Sigo dragando en la tragedia. La caja está repleta de recuerdos similares, cada uno de ellos en memoria de un niño perdido. Hay imágenes de tres ecografías más, cada una de un embarazo diferente, realizadas alrededor de las catorce semanas de gestación y todas con la fecha del aborto natural anotada en el reverso. Hay poemas compuestos por una mente desconsolada y en duelo —«Mis brazos vacíos ansían estrecharte… Los diminutos dedos, la preciosa naricilla… No hay mujer más yerma que yo…»—, y un trozo de papel arrugado con dos huellas de pies: «James Michael, fallecido el 7 del 10 de 2008».

—Son las huellas de un muñeco —susurro, mirando maravillada esos diez deditos perfectos.

La desgracia de Claudia, su vacío interior y el odio que siente hacia sí misma son evidentes en estos desgarrados poemas. Sin dejar de arrastrar mi mirada por el dolor que contienen, doy por supuesto que fue ella quien los escribió. ¿Cómo puede una mujer sufrir semejante pérdida y, aun así, seguir intentando tener un hijo? Dejo caer las manos en mi regazo. Hace que me sienta más despreciable todavía por lo que voy a hacerle a esta familia. «Pero todo esto la ha hecho fuerte», me digo, acariciando un lateral de la caja de recuerdos mientras intento apaciguar mi culpabilidad.

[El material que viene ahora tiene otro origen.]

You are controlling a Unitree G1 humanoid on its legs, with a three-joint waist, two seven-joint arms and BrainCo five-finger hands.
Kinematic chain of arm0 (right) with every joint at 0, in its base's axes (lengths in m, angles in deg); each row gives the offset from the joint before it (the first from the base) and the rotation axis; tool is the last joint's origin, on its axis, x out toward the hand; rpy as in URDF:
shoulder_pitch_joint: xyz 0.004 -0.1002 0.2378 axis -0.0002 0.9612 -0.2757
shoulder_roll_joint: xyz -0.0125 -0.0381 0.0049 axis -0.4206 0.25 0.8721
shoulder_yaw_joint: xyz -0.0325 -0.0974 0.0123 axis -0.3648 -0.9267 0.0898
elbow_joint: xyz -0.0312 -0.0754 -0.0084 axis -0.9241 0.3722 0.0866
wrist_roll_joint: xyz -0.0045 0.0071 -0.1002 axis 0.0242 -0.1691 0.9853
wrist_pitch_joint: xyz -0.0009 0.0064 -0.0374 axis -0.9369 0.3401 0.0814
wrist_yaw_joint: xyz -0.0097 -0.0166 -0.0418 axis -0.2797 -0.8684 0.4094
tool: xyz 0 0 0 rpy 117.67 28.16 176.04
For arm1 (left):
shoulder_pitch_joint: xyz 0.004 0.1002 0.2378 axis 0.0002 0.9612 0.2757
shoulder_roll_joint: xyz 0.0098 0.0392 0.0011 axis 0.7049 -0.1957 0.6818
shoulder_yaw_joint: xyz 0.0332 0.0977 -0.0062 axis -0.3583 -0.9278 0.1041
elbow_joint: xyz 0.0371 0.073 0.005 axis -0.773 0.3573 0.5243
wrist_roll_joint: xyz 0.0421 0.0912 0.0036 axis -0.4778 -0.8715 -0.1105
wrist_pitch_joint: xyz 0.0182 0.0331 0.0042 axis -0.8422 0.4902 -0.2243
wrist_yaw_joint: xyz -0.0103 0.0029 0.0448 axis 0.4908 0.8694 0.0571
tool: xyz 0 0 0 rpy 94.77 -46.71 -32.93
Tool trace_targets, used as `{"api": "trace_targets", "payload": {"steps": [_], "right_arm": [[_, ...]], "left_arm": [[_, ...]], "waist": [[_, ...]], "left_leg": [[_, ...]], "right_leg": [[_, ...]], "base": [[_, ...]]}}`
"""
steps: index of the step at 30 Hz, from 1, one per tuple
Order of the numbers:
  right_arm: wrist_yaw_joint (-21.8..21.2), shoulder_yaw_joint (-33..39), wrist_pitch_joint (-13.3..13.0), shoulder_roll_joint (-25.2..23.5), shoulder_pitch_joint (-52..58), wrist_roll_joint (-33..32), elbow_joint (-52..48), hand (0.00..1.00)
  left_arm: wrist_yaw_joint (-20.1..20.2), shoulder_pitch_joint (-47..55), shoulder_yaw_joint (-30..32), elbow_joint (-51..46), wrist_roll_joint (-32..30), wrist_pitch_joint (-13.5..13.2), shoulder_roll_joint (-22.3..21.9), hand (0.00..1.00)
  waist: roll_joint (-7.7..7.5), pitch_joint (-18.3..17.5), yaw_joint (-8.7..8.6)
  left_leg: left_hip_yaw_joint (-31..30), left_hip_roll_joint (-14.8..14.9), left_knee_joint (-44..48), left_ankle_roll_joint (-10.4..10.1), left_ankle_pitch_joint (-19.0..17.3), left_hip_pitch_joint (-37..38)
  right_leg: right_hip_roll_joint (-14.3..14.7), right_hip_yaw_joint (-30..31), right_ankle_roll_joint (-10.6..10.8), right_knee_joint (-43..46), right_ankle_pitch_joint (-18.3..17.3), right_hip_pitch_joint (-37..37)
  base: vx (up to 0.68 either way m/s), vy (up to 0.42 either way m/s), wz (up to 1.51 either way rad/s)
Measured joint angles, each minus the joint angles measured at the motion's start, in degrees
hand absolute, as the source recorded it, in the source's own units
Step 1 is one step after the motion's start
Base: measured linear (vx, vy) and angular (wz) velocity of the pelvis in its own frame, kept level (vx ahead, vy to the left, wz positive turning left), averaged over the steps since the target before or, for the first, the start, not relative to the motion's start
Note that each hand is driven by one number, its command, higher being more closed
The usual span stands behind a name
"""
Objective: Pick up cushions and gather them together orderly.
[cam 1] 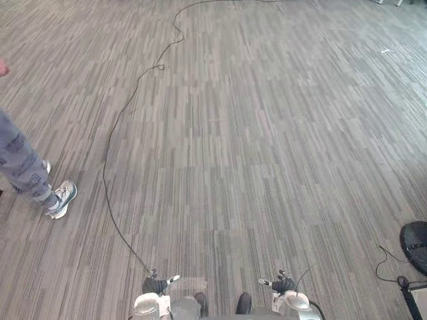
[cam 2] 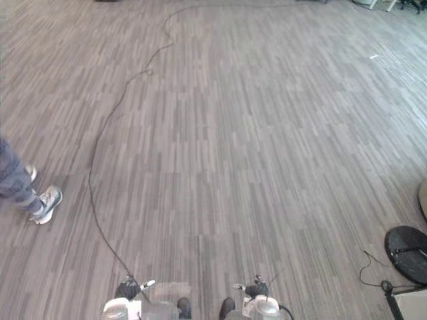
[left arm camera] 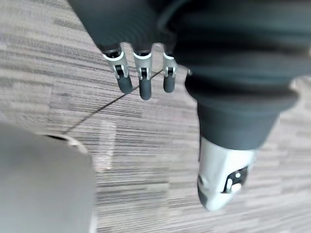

De pronto me quedo inmóvil. ¿He oído a alguien? Ahí está otra vez.

Vuelvo a tapar la caja y la empujo a su sitio, dentro del armario. Salgo enseguida del dormitorio y bajo corriendo la escalera. Alguien está aporreando la puerta. Abro y veo a un mensajero en el último escalón, tamborileando con los dedos sobre un gran paquete que sujeta apoyado en una pierna.

—Firme aquí, por favor —dice con impaciencia mientras me acerca un cacharro electrónico y una varilla.

Firmo y me entrega la caja. Él se marcha sin decir una palabra más y yo arrastro el paquete al recibidor.

Va dirigido a Claudia y tiene un extremo hundido y estropeado. Por la ranura que se ha abierto veo algo que parece hecho de paja, pero envuelto en plástico. ¿No dicen que hay que comprobar inmediatamente los artículos entregados por correo? ¿O es solo que me puede la curiosidad? En cualquier caso, lo que no quiero es meterme en un lío.

Empujo la caja hasta la cocina y corto la cinta adhesiva que le queda. Aparto las solapas de cartón y dentro encuentro un moisés de mimbre envuelto en polietileno. Lo saco de su envoltorio y veo que hay también un juego de sábanas blancas y colgaduras, todas almidonadas. Visto la cunita y la monto sobre el soporte blanco de metal que venía con ella.

Doy un paso atrás para admirar mi trabajo e intento imaginarme a la niña recién nacida de Claudia durmiendo ahí. Por algún motivo, no soy capaz.

—¿Qué estás haciendo en mi habitación?

Me vuelvo de golpe. Me tiemblan las manos. Me ha pillado, aunque estoy haciendo algo bonito para ella, y no revolviendo entre sus efectos personales.

—Ha venido un mensajero a entregarlo —explico—. ¿No es precioso? Se me ha ocurrido sorprenderte y montarlo. El paquete se había roto y quería asegurarme de que el contenido estuviera en buen estado. Luego he pensado que, ya puestos, podía subírtelo aquí arriba. —Me hago a un lado y dejo ver el moisés. Las cortinas de Claudia siguen corridas y fuera ya está oscuro—. ¿A que es precioso? —insisto mientras ella se acerca en silencio a la cestita. La he colocado junto a su cama.

—Sí —dice con un hilo de voz, mirándome de soslayo como si no confiara en mí.

Todavía lleva puesto el abrigo y los guantes de piel de conducir. El bolso le cuelga de un hombro y huele a invierno. Le da un empujoncito al moisés y luego me mira fijamente, directa a los ojos. En su mejilla veo temblar un pequeño músculo.